Of the lines listed below, return exactly those that run from the line containing "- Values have" through the line containing "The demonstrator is", both included.

[Dataset excerpts]
---------------

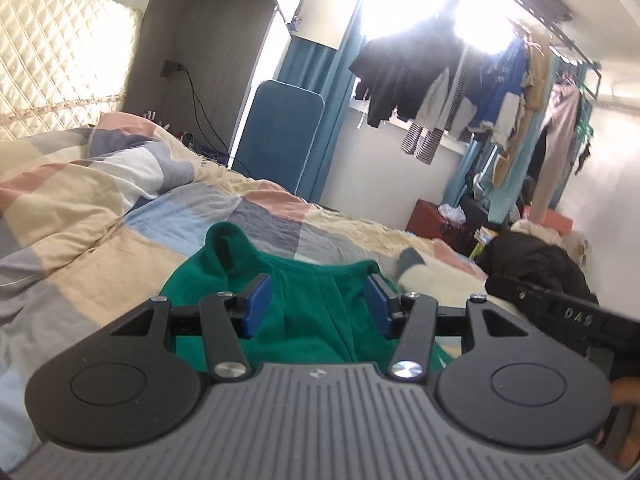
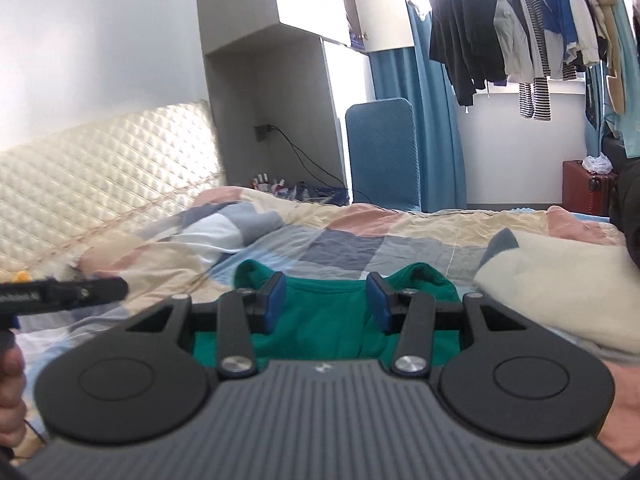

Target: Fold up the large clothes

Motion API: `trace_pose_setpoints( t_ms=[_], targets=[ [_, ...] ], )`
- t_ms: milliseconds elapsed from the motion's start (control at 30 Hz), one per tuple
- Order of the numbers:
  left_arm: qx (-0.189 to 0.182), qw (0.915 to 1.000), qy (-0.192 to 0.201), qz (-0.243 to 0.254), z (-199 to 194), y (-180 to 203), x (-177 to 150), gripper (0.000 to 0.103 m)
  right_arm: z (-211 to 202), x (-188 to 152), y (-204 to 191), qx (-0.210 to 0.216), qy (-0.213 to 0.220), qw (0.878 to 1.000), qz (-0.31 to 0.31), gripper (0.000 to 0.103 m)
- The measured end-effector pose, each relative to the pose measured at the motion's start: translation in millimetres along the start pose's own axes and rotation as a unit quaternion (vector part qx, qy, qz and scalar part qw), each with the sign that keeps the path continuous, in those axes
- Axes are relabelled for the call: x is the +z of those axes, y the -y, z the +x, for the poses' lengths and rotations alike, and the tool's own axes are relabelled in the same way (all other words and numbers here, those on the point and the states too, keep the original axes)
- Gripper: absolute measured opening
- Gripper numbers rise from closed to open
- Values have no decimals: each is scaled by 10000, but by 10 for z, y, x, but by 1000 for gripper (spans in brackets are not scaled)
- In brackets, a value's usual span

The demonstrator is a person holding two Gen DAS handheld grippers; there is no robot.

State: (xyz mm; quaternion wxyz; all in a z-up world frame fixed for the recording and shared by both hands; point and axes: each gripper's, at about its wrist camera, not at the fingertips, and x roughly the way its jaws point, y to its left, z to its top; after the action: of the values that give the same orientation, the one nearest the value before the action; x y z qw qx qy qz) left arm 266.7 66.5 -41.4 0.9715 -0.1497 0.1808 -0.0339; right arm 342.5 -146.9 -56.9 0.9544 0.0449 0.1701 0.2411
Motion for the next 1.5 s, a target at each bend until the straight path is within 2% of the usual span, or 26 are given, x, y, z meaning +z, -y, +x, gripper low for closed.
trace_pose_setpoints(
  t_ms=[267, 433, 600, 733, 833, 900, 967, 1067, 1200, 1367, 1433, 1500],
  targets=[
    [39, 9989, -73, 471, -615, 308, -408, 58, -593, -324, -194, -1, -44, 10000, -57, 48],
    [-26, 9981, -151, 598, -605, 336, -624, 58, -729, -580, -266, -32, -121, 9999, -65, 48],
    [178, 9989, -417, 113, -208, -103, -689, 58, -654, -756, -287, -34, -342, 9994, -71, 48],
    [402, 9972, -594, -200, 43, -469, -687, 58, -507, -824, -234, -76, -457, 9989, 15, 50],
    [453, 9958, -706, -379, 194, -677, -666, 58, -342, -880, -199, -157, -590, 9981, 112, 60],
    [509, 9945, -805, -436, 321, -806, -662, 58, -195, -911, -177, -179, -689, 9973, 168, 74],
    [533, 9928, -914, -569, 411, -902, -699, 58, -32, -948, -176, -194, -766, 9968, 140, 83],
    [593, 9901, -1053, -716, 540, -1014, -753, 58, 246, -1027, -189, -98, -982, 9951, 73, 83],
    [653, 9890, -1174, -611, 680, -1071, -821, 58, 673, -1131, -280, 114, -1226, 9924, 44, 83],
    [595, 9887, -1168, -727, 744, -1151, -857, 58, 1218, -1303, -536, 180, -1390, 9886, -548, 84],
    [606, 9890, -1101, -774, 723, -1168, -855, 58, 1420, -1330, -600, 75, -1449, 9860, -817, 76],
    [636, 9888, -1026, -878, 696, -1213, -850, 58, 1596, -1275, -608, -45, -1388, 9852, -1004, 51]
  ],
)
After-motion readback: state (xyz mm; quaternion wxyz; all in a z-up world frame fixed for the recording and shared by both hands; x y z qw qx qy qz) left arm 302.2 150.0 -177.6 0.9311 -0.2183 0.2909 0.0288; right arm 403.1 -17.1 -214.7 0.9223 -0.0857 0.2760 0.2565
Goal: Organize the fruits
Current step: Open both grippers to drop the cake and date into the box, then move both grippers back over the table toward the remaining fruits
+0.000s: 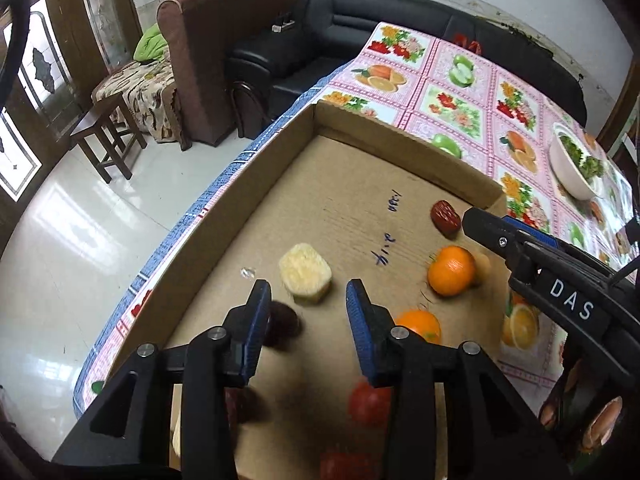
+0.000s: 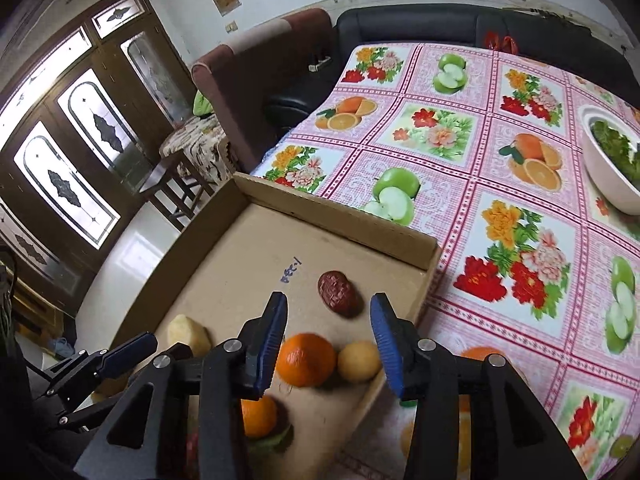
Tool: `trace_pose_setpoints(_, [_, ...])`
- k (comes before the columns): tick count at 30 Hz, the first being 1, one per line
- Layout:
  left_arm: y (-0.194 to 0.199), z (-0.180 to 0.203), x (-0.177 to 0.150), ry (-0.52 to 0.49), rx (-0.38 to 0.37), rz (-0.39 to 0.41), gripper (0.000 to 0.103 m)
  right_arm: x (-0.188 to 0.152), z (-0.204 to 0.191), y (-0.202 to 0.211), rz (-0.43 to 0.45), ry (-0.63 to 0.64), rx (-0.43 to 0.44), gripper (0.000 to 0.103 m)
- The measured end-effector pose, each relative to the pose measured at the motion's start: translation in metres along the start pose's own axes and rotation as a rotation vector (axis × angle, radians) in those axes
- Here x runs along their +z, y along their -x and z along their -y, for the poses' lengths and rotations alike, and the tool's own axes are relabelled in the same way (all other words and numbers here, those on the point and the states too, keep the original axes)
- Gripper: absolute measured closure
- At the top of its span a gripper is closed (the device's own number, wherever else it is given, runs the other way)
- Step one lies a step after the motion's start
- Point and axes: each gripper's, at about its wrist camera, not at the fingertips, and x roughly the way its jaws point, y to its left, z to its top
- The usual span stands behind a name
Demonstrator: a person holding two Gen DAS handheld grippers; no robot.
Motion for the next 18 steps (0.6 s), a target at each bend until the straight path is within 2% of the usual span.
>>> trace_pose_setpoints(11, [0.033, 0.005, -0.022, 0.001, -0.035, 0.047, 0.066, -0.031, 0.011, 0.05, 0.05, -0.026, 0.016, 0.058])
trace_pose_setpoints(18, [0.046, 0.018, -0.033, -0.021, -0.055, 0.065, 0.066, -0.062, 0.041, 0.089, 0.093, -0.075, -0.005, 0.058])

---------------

■ **The completed task**:
- Values have no decimals: each is scaled by 10000, but by 10 for z, y, x, but by 1000 for gripper (spans in brackets are not scaled)
- In brackets, a value's usual span

The demonstrator is a person holding two Gen DAS handheld grippers; there is no robot.

This exercise is complete.